Entre los nueve municipios que compiten para albergar el almacén de residuos nucleares, suman menos de 5.000 habitantes. Para ellos, los millones de euros prometidos al ganador son una buena razón para no pensar en posibles perjuicios.
Jugarse el tipo por dinero es algo que hacen, a diario, cientos de millones de personas en todo el mundo. Muchos de ellos se juegan abiertamente la vida por su sustento o por su simple supervivencia. Pero no es un fenómeno repartido aleatoriamente. Si elaboráramos un ranking del riesgo en el trabajo diario por países, no cabe duda de que los más pobres ocuparían los prtimeros puestos. No sólo porque, a menor riqueza, menores infraestructuras en seguridad personal y salud, sino porque el valor mismo de la vida es algo subjetivo, que tiene mucho que ver con nuestros miedos más íntimos. Y la pobreza nunca ha sido madre del miedo sino de la desesperación, y la desesperación genera temeridad, esa temeridad, casi suicida, de los que sólo han conseguido sobrevivir.
La pobreza nunca ha sido madre del miedo sino de la temeridad
Todo esto lo sabemos. Es parte de la vida misma, nos gusta decir. Paliamos nuestra cuota de culpa, asumiendo, al menos de boquilla, la defensa de un futuro más justo y equitativo. Sin embargo, cada día cedemos a los más desfavorecidos el “privilegio” de asumir, precisamente por serlo, los riesgos que nosotros, los acomodados burgueses del occidente postindustrial, rechazamos para nosotros mismos. Y en el negocio del riesgo de las actividades industriales peligrosas, es una vieja tradición. Ya hace treinta años desde que se inaugurara la maldita planta de producción de isocianato de metilo en Bhopal, esa que llevó a la India una tragedia dantesca en forma de envenenamiento masivo. Las potencias coloniales del siglo XIX y XX fueron maestras en ignorar las bajas humanas que las explotaciones de materias primas, destinadas a la metrópolis, provocaban entre la población indígena.

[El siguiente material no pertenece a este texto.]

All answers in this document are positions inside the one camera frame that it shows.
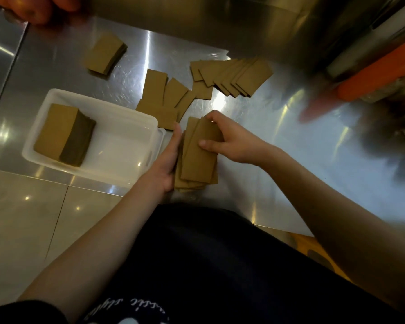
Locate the person's left forearm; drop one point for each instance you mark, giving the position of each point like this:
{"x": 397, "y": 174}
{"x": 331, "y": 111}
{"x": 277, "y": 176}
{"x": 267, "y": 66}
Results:
{"x": 94, "y": 249}

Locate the person's right forearm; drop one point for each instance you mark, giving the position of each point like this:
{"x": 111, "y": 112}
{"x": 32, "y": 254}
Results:
{"x": 341, "y": 215}

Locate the white tube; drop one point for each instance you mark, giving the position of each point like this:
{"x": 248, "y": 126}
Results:
{"x": 381, "y": 30}

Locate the yellow stool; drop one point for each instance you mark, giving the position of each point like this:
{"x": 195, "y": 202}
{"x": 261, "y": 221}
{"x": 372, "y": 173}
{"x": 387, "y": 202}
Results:
{"x": 310, "y": 246}

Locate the small cardboard stack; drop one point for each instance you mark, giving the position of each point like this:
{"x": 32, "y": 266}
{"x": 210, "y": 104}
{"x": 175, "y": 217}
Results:
{"x": 103, "y": 52}

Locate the gathered bundle brown paper pieces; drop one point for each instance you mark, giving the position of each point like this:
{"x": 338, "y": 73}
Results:
{"x": 199, "y": 165}

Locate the person's left hand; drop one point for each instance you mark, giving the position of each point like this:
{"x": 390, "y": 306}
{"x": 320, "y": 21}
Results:
{"x": 163, "y": 172}

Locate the orange box at right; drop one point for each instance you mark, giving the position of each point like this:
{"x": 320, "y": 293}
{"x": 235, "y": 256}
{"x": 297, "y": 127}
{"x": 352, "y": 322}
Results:
{"x": 378, "y": 72}

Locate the person's right hand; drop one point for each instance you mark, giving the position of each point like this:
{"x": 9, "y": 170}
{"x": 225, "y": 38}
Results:
{"x": 243, "y": 145}

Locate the white plastic tray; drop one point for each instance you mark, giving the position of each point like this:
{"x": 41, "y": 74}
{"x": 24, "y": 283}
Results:
{"x": 121, "y": 155}

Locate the fanned row brown paper pieces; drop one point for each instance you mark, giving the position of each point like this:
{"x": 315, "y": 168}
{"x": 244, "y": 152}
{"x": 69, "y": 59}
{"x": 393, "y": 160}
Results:
{"x": 236, "y": 75}

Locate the black printed shirt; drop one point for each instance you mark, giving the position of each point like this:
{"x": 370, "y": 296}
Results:
{"x": 206, "y": 266}

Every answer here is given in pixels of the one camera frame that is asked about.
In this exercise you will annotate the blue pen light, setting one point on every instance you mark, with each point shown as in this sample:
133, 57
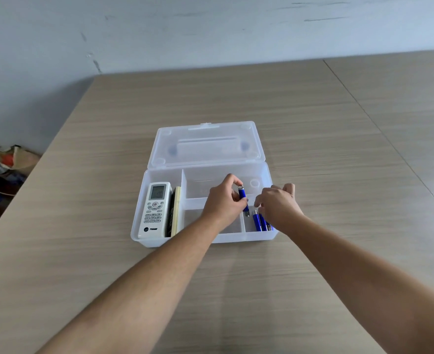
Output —
265, 225
243, 195
257, 221

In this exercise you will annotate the person's right forearm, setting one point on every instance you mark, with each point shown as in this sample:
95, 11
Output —
368, 283

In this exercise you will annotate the long white Trane remote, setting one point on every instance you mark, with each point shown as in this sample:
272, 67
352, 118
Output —
156, 213

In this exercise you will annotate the cream black-faced remote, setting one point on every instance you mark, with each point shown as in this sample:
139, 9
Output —
176, 211

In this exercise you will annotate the brown paper bag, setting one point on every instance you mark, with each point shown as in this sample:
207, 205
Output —
23, 158

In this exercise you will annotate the person's left forearm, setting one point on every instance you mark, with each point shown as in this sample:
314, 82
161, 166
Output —
136, 298

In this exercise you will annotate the clear plastic compartment box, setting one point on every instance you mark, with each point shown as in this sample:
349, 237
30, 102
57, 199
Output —
202, 143

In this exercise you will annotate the person's left hand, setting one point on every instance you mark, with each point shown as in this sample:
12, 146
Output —
220, 206

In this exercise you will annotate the blue pen light middle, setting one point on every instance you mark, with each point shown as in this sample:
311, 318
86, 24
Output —
257, 221

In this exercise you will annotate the person's right hand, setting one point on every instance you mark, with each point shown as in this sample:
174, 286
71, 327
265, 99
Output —
279, 208

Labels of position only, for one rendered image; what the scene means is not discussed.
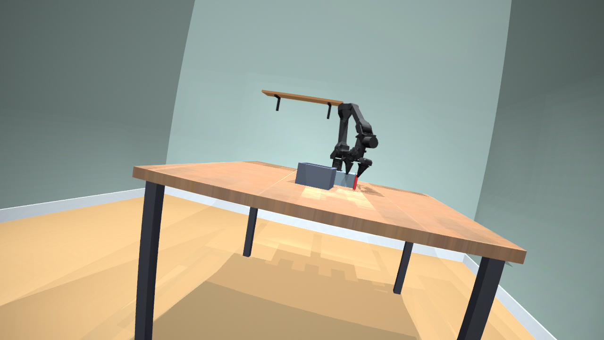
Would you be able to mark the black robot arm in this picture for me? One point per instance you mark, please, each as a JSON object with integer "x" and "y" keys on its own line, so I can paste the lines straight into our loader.
{"x": 365, "y": 138}

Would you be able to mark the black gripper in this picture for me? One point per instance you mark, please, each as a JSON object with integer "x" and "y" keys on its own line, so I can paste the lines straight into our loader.
{"x": 364, "y": 162}

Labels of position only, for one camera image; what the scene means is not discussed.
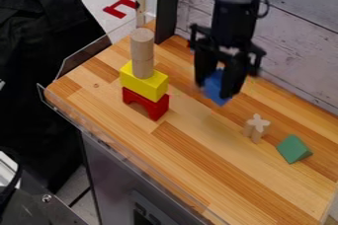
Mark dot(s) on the green wedge block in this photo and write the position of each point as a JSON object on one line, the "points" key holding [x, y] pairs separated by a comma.
{"points": [[293, 149]]}

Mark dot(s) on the yellow block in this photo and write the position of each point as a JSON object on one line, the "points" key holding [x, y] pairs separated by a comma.
{"points": [[145, 82]]}

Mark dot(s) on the wooden cross block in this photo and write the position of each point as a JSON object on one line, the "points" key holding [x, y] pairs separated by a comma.
{"points": [[257, 127]]}

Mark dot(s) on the blue cube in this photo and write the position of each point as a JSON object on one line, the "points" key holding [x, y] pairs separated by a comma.
{"points": [[215, 87]]}

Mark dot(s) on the wooden cylinder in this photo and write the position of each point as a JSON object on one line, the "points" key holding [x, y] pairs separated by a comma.
{"points": [[142, 53]]}

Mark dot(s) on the red bracket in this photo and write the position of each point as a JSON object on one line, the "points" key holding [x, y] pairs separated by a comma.
{"points": [[119, 7]]}

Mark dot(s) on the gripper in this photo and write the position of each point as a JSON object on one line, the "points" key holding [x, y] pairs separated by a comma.
{"points": [[229, 43]]}

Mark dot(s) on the black post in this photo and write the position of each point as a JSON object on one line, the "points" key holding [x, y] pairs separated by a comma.
{"points": [[167, 5]]}

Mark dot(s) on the black cloth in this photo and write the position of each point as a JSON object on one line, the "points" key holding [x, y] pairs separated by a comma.
{"points": [[37, 71]]}

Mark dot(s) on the red arch block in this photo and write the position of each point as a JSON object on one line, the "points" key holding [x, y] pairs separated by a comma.
{"points": [[147, 102]]}

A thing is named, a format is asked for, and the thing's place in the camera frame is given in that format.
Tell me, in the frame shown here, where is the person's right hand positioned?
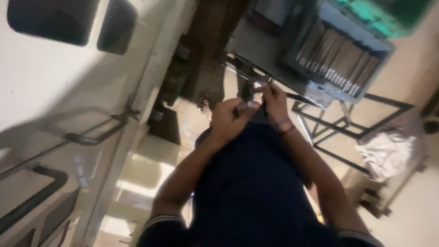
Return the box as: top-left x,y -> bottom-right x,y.
257,82 -> 295,134

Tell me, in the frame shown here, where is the person's left hand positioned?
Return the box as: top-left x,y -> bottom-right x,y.
210,98 -> 262,145

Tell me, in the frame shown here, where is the small dark metal part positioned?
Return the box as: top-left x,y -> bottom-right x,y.
240,77 -> 272,114

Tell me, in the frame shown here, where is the red thread wristband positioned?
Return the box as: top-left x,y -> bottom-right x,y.
276,118 -> 296,135

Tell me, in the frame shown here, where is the person's foot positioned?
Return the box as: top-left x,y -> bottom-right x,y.
198,97 -> 214,121

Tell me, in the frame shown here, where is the grey metal work table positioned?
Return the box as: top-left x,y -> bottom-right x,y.
219,14 -> 334,110

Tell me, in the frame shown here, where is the person's dark blue shirt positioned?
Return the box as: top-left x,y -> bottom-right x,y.
137,122 -> 385,247

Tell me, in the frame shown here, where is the grey plastic tool crate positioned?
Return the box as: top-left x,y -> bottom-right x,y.
284,0 -> 396,104

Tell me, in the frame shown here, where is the white crumpled cloth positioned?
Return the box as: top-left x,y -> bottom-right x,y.
355,128 -> 420,183

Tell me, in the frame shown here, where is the green plastic sheet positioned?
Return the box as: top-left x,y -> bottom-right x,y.
336,0 -> 437,39

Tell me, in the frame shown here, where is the low metal bench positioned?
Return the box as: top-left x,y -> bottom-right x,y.
343,109 -> 430,219

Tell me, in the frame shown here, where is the white vehicle body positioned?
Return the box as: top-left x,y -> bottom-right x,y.
0,0 -> 200,247

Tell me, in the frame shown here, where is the brown wooden post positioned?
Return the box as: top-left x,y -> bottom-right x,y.
181,0 -> 249,104

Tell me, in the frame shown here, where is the row of wooden-handled tools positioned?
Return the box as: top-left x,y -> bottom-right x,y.
296,20 -> 382,97

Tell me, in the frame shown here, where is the black metal frame stand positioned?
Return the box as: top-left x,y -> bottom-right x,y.
292,93 -> 416,176

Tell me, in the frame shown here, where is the black vehicle door handle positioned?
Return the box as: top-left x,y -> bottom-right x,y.
64,107 -> 142,147

Si se precisa gente que asuma riesgos indeseables, no hay más que dar dinero a los que lo necesitan de verdad.
Hemos aprendido mucho, en todo este tiempo. Se han desarrollado sistemas de seguridad mucho más eficaces y métodos de trabajo mucho más compasivos. Pero hay algo inmutable. Si se precisa gente que asuma riesgos indeseables, no hay más que dar dinero a los que lo necesitan de verdad. Porque si dentro de nuestras ricas sociedades occidentales hace falta, de vez en cuando, instalar un complejo industrial que todos queremos lejos, siempre podemos recurrir a ellos.
El ATC, Almacén Temporal Centralizado, según la denominación eufemística y oficial de turno, o el “CRNP, Cementerio de Residuos Nucleares Peligrosos”, según el apelativo más realista, es un nuevo ejemplo de esta dinámica. Cerca de 15 millones de euros anuales de subvención, numerosos puestos de trabajo y toda clase de promesas materiales han convencido a los de siempre. Un grupo de municipios que apenas son capaces de sobrevivir en un cuerpo social que hace tiempo dejó de nutrir a los pequeños pueblos para abandonarlos a una muerte lenta y triste.
Siete de los nueve candidatos tienen una población decreciente e inferior a los quinientos habitantes. Los otros dos tienen apenas unos cientos de más. Ascó, el pueblo tarraconense que ya acoge una central nuclear y que también solicita el ATC es, quizá, un caso aún más patético, pues aspira a que no le quiten los exiguos beneficios de la actividad nuclear que ya padece y que puede perder, ya que no tiene ninguna alternativa.
Un pueblo nuclear es algo así como un pùeblo apestado. Pese a los alardes de confianza en la seguridad, nadie quiere el ATC cerca. Por eso, ofrecer unas monedas de oro a quien no tiene nada, para que acepte acogerlo, es una proposición indecente. Hacer un concurso y llamar a los solicitantes candidatos es otra indecencia.